Political staffer Sally Rugg will keep her job working for Federal MP Monique Ryan under a temporary arrangement agreed in the Federal Court.
Ms Rugg has taken her boss and the Commonwealth of Australia to court alleging they beached her rights when she was fired effective January 31.
On Friday, lawyers representing the Commonwealth, Dr Ryan and Sally Rugg appeared before the Federal Court in Melbourne.
Dr Ryan appeared relaxed as she sat in the courtroom as lawyers discussed the matter before Justice Debbie Mortimer.
The court was told Ms Rugg was watching online from her lawyer’s office.
Ms Rugg alleges Monique Ryan MP was the driving force behind her firing. Picture: NCA NewsWire / Martin Ollman
The activist turned political staffer alleges her boss, the teal MP for Kooyong, “directly procured [or] induced” the Commonwealth to fire her after she refused to work additional hours.

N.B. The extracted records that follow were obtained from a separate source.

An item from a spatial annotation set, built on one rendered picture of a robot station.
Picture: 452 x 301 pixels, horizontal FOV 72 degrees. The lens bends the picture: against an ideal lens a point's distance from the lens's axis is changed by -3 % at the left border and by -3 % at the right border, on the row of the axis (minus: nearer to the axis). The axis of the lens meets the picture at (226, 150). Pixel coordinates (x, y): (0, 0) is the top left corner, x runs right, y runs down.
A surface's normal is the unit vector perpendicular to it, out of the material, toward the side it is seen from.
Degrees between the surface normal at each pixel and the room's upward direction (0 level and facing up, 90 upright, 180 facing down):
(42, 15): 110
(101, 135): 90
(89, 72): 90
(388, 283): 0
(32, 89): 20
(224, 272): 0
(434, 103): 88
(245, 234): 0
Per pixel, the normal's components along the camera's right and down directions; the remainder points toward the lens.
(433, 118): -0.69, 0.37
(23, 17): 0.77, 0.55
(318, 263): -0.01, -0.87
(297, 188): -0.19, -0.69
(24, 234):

The refusal, Ms Rugg claims, is protected under the Fair Work Act.
At an interlocutory hearing on Friday, Ms Rugg sought for the court to impose an injunction preventing her termination from taking effect.
Shortly before midday, the court heard the parties had reached an agreement to extend her employment until 5pm on January 17 to allow mediation to take place.
Acting for the Commonwealth, Nick Harrington gave an undertaking to continue Ms Rugg’s employment and pay her “miscellaneous leave”.
Justice Mortimer ordered the parties to enter mediation in an effort to resolve the situation before the matter will return to court on January 17.
“It’s my experience that negotiated outcomes are usually better outcomes,” she said.
Sally Rugg was a prominent activist in Melbourne before taking a job with the newly elected member for Kooyong.
In an application filed with the court earlier this week Ms Rugg alleges the Commonwealth engaged in “hostile conduct” after she refused to work additional hours.
She is seeking compensation.
Ms Rugg is Melbourne-based activist who previously worked at GetUp and Change.org before taking the role as Dr Ryan’s chief of staff last year.
The Fair Work Act permit employees to refuse to work “unreasonable hours”under a number of factors including, personal health and circumstances, if it is outside usual patterns for the industry, and their level of responsibility.